The exact thing happens with my laptop, especially when transferring from a wired connection. Most of the problems occur when I put the computer to sleep and then travel.

What is your router model? Is it a Linksys wrt54g by chance?


----------



## Matthew1034 (Jan 3, 2009)

Maybe re-installing the driver will help:

http://download.boulder.ibm.com/ibmdl/pub/pc/pccbbs/access_ibm_br/7kcna5ww.exe


----------



## Semper Fidelis (Jan 3, 2009)

It could be shutting down incorrectly due to your Power settings. My notebook will turn off the WLAN to save energy and, once, it kept doing it when it shouldn't have until I rebooted.


----------



## Poimen (Jan 3, 2009)

Semper Fidelis said:


> It could be shutting down incorrectly due to your Power settings. My notebook will turn off the WLAN to save energy and, once, it kept doing it when it shouldn't have until I rebooted.
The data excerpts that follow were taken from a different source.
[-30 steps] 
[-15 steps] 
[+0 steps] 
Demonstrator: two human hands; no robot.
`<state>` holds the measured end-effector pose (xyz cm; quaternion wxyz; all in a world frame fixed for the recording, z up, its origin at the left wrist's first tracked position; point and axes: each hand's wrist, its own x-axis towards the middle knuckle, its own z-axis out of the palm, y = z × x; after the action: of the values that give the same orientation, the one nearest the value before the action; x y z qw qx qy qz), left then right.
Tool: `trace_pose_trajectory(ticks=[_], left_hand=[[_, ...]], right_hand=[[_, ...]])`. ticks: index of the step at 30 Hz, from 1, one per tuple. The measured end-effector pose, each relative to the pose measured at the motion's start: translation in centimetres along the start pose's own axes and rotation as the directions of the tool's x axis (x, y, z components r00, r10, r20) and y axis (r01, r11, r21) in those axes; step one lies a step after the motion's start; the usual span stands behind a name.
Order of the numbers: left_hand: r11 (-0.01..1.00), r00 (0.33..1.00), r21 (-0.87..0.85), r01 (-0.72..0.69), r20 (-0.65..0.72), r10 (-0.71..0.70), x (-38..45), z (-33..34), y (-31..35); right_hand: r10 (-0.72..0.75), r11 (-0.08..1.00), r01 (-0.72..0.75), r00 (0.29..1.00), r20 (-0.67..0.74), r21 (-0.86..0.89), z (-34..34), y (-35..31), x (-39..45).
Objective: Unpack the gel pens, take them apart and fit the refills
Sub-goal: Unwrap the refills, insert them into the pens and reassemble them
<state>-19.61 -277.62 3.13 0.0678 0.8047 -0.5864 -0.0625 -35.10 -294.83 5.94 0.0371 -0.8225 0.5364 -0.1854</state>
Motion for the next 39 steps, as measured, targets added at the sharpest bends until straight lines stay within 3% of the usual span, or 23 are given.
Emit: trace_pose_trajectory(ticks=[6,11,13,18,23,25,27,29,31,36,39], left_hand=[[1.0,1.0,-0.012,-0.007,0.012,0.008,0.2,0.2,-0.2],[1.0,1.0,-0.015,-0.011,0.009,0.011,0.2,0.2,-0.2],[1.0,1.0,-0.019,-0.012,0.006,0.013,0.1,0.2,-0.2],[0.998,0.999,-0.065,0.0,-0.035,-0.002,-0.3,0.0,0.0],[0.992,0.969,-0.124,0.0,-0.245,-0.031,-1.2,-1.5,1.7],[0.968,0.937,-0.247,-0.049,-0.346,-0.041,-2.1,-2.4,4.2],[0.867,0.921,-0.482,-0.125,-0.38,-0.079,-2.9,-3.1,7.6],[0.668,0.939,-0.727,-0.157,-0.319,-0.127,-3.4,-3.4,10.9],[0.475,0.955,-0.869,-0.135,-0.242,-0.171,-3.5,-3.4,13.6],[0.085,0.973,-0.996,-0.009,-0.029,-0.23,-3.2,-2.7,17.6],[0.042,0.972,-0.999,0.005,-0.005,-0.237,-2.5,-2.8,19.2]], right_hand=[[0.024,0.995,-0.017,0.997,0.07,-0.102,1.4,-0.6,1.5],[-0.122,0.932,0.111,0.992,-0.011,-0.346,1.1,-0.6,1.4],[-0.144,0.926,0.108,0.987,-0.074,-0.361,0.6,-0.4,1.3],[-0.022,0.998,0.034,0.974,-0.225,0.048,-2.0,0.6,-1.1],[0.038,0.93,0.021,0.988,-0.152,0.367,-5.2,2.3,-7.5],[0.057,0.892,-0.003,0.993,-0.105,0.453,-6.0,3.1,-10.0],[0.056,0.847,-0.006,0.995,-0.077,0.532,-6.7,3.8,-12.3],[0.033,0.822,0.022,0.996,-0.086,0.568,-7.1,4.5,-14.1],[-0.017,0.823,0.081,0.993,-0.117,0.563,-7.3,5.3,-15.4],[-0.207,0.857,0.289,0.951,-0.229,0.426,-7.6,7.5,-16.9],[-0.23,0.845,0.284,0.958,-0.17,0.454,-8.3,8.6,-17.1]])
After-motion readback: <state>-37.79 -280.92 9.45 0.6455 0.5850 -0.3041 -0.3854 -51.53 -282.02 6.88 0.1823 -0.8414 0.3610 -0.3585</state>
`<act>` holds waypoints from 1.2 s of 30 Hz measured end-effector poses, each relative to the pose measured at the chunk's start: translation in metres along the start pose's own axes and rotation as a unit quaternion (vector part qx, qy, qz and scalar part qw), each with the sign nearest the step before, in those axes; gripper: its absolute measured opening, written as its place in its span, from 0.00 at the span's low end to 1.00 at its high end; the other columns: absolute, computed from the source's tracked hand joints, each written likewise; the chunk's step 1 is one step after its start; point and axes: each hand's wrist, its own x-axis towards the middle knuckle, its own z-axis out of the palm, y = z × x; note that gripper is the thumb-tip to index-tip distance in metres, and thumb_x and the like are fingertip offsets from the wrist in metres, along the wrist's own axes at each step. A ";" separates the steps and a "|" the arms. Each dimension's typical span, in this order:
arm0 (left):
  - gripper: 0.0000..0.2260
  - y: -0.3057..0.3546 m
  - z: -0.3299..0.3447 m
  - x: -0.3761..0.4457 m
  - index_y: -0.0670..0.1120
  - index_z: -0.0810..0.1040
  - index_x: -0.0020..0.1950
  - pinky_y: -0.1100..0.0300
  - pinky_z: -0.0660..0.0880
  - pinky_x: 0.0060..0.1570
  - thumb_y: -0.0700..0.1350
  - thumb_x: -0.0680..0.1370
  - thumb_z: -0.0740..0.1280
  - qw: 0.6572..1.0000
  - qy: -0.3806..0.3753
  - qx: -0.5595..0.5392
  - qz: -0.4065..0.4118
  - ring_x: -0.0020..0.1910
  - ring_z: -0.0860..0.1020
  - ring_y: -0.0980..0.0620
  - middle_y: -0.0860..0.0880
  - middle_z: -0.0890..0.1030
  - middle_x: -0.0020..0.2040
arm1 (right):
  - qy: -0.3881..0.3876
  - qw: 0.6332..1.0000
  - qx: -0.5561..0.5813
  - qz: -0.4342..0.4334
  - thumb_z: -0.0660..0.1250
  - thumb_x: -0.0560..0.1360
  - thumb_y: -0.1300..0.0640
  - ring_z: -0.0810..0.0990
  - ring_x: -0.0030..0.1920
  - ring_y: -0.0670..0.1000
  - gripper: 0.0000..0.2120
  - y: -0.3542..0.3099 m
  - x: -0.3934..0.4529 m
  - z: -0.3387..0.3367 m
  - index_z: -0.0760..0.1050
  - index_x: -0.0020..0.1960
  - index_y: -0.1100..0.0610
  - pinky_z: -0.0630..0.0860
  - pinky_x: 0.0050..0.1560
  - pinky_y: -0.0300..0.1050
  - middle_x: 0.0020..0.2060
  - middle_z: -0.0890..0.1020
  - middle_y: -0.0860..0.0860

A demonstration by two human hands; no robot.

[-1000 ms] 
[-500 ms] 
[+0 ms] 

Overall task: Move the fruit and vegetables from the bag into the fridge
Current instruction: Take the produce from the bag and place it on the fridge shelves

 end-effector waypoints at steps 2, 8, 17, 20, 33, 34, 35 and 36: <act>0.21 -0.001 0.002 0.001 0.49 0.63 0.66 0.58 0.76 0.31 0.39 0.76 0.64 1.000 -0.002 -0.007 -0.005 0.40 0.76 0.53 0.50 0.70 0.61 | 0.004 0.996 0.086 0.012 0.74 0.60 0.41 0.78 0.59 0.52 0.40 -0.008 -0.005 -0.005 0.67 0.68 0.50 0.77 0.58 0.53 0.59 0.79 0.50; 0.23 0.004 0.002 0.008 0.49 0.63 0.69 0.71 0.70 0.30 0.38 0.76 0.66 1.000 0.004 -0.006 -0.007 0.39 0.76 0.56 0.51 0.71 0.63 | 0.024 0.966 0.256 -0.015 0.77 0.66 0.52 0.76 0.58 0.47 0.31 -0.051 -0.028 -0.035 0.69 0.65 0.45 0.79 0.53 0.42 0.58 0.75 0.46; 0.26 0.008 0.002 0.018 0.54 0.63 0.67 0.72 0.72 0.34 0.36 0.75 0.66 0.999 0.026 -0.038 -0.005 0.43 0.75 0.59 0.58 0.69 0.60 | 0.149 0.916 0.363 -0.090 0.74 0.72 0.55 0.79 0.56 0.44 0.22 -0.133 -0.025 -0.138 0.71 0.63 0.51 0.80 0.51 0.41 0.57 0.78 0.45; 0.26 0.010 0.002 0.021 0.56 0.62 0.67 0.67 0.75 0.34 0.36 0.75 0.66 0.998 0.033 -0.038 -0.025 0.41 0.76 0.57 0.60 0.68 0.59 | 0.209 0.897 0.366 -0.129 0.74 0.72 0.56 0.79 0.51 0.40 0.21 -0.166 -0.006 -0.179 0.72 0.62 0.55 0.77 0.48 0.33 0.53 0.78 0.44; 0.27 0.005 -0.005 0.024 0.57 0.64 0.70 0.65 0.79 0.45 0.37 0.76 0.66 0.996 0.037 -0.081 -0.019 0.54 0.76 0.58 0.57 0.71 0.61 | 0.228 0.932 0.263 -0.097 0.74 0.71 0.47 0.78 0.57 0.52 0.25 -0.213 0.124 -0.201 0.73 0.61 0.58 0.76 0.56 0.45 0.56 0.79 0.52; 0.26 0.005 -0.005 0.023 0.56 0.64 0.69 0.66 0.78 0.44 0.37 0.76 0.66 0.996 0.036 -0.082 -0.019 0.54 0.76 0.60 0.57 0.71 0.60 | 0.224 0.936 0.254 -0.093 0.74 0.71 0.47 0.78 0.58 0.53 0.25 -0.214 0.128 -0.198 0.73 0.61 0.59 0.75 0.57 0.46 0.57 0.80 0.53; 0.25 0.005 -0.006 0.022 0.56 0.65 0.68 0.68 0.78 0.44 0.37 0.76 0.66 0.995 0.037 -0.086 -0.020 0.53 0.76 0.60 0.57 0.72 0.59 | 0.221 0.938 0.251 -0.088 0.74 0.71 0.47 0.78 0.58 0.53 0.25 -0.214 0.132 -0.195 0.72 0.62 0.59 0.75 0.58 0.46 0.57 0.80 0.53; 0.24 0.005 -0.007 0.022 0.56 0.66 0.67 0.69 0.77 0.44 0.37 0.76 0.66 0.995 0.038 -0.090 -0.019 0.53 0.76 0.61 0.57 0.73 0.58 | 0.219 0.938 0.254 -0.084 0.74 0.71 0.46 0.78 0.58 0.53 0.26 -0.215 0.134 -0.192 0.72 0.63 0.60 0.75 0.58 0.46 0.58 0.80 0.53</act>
There is an option once can check (or uncheck) in the Device Manager area with regards to power saving but either option has done little to rectify the problem. 

Looking through the threads of some other forums it seems there is no easy fix. It appears that Vista is not very stable with the drivers of some of the hardware in certain computers. I suspect that these things will be ironed out over time but for now I think I will just have to live with it.


----------